Records drawn from a dataset
—————

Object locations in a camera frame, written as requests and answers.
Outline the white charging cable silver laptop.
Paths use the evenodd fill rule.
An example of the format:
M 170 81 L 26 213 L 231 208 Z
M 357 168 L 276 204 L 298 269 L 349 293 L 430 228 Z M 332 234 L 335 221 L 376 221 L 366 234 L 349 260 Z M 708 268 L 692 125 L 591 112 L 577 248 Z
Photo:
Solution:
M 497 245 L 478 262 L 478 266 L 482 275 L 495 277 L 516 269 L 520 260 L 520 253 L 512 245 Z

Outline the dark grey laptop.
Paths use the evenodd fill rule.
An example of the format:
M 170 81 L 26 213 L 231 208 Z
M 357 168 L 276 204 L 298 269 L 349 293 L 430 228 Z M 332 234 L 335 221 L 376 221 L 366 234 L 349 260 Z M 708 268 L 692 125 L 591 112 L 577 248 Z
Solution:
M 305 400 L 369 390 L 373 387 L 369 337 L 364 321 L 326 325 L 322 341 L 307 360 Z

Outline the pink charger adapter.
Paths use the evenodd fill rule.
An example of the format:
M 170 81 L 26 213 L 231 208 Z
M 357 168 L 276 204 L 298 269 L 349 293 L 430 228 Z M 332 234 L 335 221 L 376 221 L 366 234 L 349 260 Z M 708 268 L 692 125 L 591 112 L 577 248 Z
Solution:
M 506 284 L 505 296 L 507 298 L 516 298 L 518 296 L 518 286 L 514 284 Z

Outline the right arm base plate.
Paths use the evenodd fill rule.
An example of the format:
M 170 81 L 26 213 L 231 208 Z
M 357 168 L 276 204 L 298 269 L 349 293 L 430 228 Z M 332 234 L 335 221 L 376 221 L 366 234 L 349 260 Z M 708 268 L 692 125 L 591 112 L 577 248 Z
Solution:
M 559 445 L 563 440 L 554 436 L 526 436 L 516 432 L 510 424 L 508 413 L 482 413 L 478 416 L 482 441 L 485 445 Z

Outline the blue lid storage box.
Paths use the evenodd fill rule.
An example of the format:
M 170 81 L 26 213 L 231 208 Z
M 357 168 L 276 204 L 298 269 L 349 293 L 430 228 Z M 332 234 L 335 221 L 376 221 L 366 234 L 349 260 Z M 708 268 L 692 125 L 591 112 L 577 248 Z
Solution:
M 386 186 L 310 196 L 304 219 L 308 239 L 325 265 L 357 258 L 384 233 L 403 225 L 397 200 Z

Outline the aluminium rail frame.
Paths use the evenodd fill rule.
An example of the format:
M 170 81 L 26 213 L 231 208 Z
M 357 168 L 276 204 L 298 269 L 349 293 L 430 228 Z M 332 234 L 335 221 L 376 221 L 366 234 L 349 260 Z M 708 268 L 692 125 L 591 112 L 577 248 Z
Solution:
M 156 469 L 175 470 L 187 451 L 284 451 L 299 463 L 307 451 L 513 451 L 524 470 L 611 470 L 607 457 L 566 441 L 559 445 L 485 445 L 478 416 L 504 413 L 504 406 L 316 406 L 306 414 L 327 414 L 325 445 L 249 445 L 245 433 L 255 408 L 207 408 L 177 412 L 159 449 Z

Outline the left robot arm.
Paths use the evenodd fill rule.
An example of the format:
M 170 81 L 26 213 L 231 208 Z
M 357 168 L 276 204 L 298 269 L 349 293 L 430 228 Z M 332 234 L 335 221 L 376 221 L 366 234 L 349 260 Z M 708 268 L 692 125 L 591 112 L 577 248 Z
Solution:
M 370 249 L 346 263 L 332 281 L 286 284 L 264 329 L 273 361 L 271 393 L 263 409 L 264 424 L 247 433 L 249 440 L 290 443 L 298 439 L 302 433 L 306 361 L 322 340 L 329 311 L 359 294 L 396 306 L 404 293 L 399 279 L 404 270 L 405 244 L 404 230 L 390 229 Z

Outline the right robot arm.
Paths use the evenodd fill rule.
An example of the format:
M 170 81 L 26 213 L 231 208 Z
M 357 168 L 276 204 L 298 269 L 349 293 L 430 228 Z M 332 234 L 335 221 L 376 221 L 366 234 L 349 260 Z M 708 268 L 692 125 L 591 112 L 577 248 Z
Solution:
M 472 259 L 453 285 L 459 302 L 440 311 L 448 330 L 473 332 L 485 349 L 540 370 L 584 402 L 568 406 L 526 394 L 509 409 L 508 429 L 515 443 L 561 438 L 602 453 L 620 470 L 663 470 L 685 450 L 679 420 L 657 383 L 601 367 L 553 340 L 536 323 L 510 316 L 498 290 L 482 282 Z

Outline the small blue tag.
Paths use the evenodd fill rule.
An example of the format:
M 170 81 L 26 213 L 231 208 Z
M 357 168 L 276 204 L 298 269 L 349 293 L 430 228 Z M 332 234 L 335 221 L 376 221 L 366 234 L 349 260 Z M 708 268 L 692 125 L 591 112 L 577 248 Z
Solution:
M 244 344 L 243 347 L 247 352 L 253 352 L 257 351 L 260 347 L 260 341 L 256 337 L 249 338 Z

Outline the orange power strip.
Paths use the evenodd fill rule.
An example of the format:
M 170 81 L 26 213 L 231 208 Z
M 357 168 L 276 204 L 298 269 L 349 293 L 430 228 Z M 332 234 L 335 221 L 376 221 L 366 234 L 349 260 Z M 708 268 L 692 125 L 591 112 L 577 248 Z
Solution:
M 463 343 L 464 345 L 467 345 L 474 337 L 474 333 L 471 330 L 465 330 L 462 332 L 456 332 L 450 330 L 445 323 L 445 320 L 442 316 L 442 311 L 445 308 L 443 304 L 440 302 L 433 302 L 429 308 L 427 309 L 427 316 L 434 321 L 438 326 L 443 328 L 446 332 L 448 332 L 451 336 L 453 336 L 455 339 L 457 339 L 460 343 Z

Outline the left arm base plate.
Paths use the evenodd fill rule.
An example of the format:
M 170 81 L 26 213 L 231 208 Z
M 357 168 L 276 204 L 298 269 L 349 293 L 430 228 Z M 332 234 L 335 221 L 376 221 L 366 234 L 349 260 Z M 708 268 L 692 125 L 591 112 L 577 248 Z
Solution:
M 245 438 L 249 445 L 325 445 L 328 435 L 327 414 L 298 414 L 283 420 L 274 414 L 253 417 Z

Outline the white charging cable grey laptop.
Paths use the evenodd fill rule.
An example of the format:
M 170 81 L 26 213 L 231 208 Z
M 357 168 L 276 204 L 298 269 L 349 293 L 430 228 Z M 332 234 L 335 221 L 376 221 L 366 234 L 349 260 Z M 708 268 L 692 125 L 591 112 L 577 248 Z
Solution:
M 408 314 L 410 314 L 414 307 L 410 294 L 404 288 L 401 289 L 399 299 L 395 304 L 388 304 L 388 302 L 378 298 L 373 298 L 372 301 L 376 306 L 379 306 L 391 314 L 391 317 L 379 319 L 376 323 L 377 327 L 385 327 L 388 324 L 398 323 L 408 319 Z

—————

Please transcribe only the lines in the records above running from the line that has "Outline the dark grey laptop." through the line that has "Outline the right arm base plate.", both included, exactly as they appear.

Outline the dark grey laptop.
Paths use the evenodd fill rule.
An example of the format:
M 170 81 L 26 213 L 231 208 Z
M 357 168 L 276 204 L 298 269 L 349 293 L 430 228 Z M 332 234 L 335 221 L 376 221 L 366 234 L 349 260 Z M 708 268 L 692 125 L 591 112 L 577 248 Z
Solution:
M 305 400 L 369 390 L 373 387 L 369 337 L 364 321 L 326 325 L 322 341 L 307 360 Z

Outline the pink charger adapter.
Paths use the evenodd fill rule.
An example of the format:
M 170 81 L 26 213 L 231 208 Z
M 357 168 L 276 204 L 298 269 L 349 293 L 430 228 Z M 332 234 L 335 221 L 376 221 L 366 234 L 349 260 Z M 708 268 L 692 125 L 591 112 L 577 248 Z
Solution:
M 506 284 L 505 296 L 507 298 L 516 298 L 518 296 L 518 286 L 514 284 Z

Outline the right arm base plate.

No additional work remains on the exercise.